▶ _WORK INSTRUCTIONS_
Within the material below, locate the line with "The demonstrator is" and the line with "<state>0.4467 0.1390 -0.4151", then return those two lines and all lines between them, exactly as written.

▶ _RECORDED INFORMATION_

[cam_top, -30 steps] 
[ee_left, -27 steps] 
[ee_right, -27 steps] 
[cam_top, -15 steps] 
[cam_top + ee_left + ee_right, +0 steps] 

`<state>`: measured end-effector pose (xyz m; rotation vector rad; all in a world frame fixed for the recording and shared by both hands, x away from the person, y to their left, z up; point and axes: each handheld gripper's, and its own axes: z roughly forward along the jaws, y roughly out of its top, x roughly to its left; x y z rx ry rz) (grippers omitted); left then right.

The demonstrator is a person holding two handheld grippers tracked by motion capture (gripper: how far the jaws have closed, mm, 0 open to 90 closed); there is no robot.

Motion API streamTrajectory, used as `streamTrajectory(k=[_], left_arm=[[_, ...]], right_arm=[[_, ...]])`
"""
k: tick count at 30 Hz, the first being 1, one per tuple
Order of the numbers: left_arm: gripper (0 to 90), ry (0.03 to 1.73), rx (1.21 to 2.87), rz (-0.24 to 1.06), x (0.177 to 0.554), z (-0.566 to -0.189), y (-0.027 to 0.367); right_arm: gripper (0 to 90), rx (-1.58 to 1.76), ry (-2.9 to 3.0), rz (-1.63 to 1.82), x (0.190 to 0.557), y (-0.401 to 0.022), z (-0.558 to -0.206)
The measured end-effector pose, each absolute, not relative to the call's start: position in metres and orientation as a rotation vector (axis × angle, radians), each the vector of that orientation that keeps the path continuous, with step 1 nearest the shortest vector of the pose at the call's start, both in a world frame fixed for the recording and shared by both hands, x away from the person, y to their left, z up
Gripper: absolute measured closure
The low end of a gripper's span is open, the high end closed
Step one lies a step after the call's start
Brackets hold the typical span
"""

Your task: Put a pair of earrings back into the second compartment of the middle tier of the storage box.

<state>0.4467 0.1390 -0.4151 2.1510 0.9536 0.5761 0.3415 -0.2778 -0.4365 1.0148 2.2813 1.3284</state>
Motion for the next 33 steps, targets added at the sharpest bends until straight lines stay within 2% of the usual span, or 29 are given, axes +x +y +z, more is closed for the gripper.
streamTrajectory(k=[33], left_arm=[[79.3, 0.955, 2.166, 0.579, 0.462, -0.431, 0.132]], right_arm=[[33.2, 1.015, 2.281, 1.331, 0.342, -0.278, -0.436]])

▶ _RESULT_
The demonstrator is a person holding two handheld grippers tracked by motion capture (gripper: how far the jaws have closed, mm, 0 open to 90 closed); there is no robot.

Motion API streamTrajectory, used as `streamTrajectory(k=[_], left_arm=[[_, ...]], right_arm=[[_, ...]])`
"""
k: tick count at 30 Hz, the first being 1, one per tuple
Order of the numbers: left_arm: gripper (0 to 90), ry (0.03 to 1.73), rx (1.21 to 2.87), rz (-0.24 to 1.06), x (0.177 to 0.554), z (-0.566 to -0.189), y (-0.027 to 0.367); right_arm: gripper (0 to 90), rx (-1.58 to 1.76), ry (-2.9 to 3.0), rz (-1.63 to 1.82), x (0.190 to 0.557), y (-0.401 to 0.022), z (-0.558 to -0.206)
The measured end-effector pose, each absolute, not relative to the call's start: position in metres and orientation as a rotation vector (axis × angle, radians), each the vector of that orientation that keeps the path continuous, with step 1 nearest the shortest vector of the pose at the call's start, both in a world frame fixed for the recording and shared by both hands, x away from the person, y to their left, z up
Gripper: absolute measured closure
The low end of a gripper's span is open, the high end closed
Step one lies a step after the call's start
Brackets hold the typical span
"""

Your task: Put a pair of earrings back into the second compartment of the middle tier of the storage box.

<state>0.4467 0.1390 -0.4151 2.1510 0.9536 0.5761 0.3415 -0.2778 -0.4365 1.0148 2.2813 1.3284</state>

The answer has been supplied in full.